Moving from WordPress to Middleman, Part II: Multiple categories per post by jgn on Thursday, February 5, 2015 in Technology, Ruby, and Middleman


NOTE
This technique is obsolete; see A Middleman Extension for Categories


One oddity of Middleman and its blog template is that its model for additional metadata is a bit weak. The documentation tells us that you can have "Custom Article Collections." The example they give is for a "category" but you can really only have one value per category attribute. In other words, you can't have multiple categories separated with a comma, which is the pattern for tags. My old WordPress blog had multiple categories per post, with nice pages listing all posts by a given category. I'd like to keep those pages working. But without a strategy for multiple categories per post, I can't refresh my old blog as I'd like.

So how to fix this? It would be possible to create an extension that imitates the "tag" support, but the class organization looks fairly complicated, and I'm not sanguine about writing an extension only to see that the class structure changes and my code starts to fail.

Another way to do this is with global helper methods. This has the downside of polluting the global space. But it has the benefit of being obvious. So here's what I did.

First I created a sample blog with a couple of articles.

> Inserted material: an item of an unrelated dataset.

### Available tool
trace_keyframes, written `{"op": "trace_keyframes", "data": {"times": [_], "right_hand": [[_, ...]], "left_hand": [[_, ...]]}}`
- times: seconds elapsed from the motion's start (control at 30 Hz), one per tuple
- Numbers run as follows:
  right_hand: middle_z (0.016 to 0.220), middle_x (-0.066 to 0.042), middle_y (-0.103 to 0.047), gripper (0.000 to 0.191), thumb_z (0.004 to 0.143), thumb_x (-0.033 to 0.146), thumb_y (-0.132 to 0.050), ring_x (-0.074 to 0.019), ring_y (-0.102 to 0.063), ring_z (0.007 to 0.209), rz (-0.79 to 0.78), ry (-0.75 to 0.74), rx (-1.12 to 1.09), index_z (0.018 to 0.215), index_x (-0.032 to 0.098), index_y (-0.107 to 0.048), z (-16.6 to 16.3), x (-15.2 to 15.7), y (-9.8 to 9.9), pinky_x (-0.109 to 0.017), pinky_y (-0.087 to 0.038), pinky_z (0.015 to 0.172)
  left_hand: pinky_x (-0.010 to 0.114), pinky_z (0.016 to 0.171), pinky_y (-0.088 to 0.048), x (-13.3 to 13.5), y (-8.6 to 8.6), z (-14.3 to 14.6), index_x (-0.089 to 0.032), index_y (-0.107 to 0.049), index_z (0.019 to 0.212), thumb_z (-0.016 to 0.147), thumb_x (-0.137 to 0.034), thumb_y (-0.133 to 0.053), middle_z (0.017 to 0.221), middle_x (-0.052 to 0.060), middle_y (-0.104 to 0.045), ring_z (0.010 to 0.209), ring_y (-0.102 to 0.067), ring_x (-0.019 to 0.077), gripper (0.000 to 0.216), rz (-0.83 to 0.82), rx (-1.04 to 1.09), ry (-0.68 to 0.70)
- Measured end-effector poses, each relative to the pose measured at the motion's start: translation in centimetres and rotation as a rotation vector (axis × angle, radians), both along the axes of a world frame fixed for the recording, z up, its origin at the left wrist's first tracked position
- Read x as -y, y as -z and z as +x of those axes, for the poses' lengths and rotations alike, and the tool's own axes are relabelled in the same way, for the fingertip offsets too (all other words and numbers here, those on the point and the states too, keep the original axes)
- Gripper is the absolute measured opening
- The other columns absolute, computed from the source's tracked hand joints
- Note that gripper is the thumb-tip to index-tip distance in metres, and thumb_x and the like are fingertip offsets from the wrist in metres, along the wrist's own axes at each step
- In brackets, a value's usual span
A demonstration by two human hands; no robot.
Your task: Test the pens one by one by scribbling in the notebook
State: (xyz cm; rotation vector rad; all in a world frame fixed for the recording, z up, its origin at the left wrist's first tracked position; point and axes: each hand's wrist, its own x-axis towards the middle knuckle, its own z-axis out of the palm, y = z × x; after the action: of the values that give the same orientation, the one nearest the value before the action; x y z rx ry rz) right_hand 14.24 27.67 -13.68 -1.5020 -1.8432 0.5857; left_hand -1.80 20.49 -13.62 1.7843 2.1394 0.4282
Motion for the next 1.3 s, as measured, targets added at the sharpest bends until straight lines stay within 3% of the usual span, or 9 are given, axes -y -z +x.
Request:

middleman init middleman-with-multiple-categories-per-post --template=blog
cd middleman-with-multiple-categories-per-post
middleman article '"Going to Boston by plane"'
middleman article '"Going to Chicago by train"'

In this case, I want both articles to be in the category "Travel" while the Boston trip is also in the category "Boston" and the Chicago trip is also in the category "Chicago." So for the first article, I hand edit the front matter to look like this:

---
title: Going to Boston by plane
date: 2015-02-05 01:35 UTC
tags:
categories: Travel, Boston
---

Now, let's work outside-in. In my layout.erb I am going to want to be able to list out all of my categories. The code is going to look something like this:

<h2>Categories</h2>
<ul>
  <% all_categories.each do |category, articles| %>
    <li><%= link_to "#{category} (#{articles.size})", category_path(category) %></li>
  <% end %>
</ul>

all_categories and category_path are the methods I need. all_categories is going to return a Hash where each key is a category name, and each value is the collection of articles that are defined under that key. category_path is going to return a dasherized all-lower-case URL for that category. If we add this chunk into our layout.erb right before our display of tags, it will fail, so let's implement the methods as helpers.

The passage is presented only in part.